2点を相応に楽しむ。相応に楽しみはするが、やはり気持ちは既に、10/10からの三菱一号館美術館のプラド美術館展、ボス作品の初来日、真筆とされる《愚者の石の除去》に向かっている。
3)バッサーノの月暦画
バッサーノ作品は、これまでもいろんな展覧会で結構見る機会がある。独特の色とタッチが記憶に残る。本展では、記憶に残る独特の色とタッチそのままの、9点10枚もの月歴画連作が三方を囲む。日本にいながらにして決してメジャーとはいえない画家の大型連作に取り囲まれる機会、素敵なこと。
バッサーノは、北イタリア・ヴェネチア州のグラッパ山麓の麓の町、バッサーノ・デル・グラッパの出身。
というところで、バッサーノは画家一族で、美術史で取り上げられるのは父ヤコボであり、本連作の作者レアンドロは、ヤコボの画家となった三人の息子のうちの一人であることを初めて知る。

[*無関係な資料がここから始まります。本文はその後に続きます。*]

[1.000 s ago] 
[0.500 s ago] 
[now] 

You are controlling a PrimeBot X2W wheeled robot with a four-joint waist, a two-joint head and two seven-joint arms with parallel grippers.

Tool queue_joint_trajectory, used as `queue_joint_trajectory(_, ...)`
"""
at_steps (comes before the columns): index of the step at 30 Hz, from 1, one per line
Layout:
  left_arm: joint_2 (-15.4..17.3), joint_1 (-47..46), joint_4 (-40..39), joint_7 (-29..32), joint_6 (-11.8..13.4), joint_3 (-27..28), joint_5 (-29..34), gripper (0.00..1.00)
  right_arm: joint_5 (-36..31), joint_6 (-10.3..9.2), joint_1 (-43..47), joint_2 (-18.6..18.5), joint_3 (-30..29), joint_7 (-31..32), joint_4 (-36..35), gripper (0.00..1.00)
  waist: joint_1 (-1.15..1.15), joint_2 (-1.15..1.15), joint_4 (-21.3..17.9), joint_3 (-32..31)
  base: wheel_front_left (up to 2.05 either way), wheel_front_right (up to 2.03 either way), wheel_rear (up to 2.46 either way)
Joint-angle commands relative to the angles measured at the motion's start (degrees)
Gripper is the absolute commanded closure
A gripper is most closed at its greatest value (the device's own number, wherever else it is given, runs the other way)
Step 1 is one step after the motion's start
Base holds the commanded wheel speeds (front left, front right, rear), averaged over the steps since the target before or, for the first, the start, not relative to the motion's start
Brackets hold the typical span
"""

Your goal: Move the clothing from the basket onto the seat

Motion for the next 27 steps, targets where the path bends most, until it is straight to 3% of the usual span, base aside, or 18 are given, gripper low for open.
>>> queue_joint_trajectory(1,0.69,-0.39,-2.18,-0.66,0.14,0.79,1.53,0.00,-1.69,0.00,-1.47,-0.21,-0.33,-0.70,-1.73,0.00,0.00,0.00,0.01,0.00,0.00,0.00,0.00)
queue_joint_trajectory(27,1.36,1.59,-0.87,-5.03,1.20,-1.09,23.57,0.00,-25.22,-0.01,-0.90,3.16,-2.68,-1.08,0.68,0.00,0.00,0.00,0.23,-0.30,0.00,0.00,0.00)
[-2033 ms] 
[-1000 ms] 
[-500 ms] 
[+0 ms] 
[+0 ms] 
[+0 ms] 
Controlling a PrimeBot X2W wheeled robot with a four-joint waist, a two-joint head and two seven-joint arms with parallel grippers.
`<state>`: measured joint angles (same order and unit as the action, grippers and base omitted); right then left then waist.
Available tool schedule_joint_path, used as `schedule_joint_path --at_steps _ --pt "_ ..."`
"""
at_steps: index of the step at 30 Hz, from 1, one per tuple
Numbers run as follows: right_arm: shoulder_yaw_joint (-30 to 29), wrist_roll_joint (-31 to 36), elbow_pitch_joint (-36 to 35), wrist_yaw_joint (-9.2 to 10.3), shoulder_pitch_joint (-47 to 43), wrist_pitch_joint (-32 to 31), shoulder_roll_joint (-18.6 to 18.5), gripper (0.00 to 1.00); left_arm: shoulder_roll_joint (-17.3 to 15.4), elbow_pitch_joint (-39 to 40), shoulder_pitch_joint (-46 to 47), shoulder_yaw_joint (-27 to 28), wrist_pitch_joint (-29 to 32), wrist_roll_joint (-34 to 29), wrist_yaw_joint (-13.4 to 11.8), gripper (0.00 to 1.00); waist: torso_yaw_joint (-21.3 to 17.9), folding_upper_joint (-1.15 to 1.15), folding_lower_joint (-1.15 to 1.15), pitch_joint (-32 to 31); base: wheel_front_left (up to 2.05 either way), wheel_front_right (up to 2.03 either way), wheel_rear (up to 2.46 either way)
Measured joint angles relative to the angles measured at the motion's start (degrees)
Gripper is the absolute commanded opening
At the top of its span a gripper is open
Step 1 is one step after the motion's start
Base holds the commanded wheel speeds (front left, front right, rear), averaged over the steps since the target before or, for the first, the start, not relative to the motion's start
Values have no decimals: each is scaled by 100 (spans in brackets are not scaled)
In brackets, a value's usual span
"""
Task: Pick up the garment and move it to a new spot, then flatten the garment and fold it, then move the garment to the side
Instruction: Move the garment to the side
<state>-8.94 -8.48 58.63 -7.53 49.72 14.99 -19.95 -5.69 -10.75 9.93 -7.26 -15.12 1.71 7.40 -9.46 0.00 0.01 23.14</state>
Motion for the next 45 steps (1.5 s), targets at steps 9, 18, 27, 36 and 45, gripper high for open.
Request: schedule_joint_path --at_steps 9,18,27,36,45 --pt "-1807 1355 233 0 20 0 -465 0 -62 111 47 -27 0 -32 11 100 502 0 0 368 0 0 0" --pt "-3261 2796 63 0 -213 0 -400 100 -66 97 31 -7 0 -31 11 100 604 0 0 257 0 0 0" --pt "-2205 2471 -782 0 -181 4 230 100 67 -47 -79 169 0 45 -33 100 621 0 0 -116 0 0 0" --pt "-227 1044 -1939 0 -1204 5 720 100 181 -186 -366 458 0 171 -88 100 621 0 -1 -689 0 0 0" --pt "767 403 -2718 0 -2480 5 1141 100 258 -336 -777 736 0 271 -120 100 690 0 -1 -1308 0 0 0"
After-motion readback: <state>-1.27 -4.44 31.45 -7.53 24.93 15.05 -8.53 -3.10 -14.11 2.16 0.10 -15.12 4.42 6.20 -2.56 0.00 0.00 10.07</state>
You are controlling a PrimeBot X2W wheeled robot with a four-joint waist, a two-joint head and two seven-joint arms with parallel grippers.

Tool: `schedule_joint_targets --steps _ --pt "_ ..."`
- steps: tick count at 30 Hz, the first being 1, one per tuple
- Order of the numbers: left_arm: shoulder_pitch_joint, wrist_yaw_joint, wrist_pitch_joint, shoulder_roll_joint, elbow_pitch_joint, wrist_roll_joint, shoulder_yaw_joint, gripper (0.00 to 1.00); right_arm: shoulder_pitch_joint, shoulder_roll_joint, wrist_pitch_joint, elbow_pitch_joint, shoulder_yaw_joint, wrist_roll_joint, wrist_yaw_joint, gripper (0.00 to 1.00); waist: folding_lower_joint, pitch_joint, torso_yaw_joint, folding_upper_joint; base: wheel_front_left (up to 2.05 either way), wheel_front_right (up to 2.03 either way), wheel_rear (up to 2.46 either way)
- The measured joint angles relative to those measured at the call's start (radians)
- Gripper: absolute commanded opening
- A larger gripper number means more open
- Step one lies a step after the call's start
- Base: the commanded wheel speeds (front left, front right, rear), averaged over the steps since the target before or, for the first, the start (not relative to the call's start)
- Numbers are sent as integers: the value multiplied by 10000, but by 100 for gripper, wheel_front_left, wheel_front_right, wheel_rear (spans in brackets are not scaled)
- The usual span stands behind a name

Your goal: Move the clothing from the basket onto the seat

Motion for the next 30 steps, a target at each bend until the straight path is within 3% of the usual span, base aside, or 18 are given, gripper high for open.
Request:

これまで見てきたバッサーノは一体どのバッサーノだったのだろう。
このパターンは、以前ティントレットでも経験した。ベリーニやブリューゲルのように一族に二人以上の美術史上の巨匠がいる場合は注意して見るけど……他にも同じような思い込みがあるかもしれないなあ。
なお、レアンドロは、三人の息子のなかでは一番腕がたち、ヴェネチアから肖像画家に任命されるほどだったらしい。国立西洋美術館もレアンドロを所蔵している。日本によく来るバッサーノはほぼレアンドロだったような気がしてきた。
さて、月暦画連作なのに9点(10枚)の展示。9月・10月・12月がない。ウィーン美術史美術館が所蔵していないため。12月は所在不明、9月・10月はプラハにあるという。
また、7月は飾るときの問題で2枚に分断されている。
なお、連作の一部作品については、これまで来日したことがあるようだ。
1月:狩りからの帰還。雪。雪化粧した山脈。
2月:謝肉祭の光景。家禽。
3月:四旬祭の町の市場の光景。魚、甲殻類。季節の野菜は、新玉ねぎ、かぶ、ねぎ、ほうれん草。
4月:子羊の、羊の刈毛。牛の乳搾り。突然の大雨。
5月:バター・チーズ作り。薔薇の花の切り取り。牛の放牧。
6月:さくらんぼと穀類の収穫。
7月:絹の生産。脱穀。
8月:ぶどうの収穫準備。ワイン樽作り。
11月:11/11、労働契約が終わり、家財道具を車に積み上げて村に帰る農夫たち。たくさんの収穫物が集められた台所の光景。織物用の繊維を取り出すために亜麻を叩く。